--- START ---
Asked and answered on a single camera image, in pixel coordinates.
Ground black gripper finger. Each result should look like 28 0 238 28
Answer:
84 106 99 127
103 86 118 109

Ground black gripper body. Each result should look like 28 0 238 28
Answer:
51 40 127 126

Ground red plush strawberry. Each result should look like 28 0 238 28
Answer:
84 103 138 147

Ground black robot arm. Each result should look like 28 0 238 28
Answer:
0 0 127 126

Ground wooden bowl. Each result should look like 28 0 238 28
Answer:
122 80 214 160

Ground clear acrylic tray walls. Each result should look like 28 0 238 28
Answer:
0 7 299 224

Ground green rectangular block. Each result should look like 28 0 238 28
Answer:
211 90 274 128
--- END ---
--- START ---
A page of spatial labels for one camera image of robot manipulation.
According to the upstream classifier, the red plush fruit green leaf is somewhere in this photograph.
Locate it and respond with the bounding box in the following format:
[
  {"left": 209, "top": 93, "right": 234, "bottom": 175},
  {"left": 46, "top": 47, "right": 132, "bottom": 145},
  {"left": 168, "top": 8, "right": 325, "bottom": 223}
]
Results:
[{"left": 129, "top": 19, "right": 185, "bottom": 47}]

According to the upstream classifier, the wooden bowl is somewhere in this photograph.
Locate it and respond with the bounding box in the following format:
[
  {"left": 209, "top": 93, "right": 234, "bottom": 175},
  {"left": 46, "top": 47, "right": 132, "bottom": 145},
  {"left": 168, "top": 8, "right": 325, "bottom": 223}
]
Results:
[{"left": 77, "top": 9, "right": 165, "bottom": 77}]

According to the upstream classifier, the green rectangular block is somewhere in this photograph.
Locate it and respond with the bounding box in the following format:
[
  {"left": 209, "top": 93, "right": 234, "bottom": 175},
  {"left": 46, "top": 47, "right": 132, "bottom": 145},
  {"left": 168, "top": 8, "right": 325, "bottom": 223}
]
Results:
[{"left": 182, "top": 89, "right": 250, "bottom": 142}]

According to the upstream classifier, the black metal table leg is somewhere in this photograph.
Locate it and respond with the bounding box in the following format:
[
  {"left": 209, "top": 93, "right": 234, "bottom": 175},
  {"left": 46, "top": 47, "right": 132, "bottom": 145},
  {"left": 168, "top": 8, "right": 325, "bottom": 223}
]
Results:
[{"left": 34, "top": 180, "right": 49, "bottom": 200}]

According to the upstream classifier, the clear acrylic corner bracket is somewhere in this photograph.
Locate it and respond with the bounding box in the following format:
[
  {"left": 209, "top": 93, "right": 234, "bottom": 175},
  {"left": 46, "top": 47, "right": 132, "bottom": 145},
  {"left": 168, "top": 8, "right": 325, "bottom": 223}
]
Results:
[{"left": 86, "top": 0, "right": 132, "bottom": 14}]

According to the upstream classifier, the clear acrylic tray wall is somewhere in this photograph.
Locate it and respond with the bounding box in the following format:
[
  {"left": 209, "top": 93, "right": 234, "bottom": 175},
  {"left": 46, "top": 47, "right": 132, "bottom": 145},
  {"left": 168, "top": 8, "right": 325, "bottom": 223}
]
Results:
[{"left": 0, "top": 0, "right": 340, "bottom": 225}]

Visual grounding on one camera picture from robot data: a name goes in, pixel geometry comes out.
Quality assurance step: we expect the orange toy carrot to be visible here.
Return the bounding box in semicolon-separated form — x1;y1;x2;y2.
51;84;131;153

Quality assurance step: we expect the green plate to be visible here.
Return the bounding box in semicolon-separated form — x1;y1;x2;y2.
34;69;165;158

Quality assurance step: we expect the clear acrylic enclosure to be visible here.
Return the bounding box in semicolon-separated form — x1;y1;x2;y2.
--- END ---
- TASK TO CARRY OUT: Show every line from the entries above in which "plush" appears.

- RESPONSE TO THIS TASK:
Ground red plush strawberry. Each result should look like 28 0 238 28
According to the upstream classifier, the red plush fruit green leaf is somewhere in this photograph.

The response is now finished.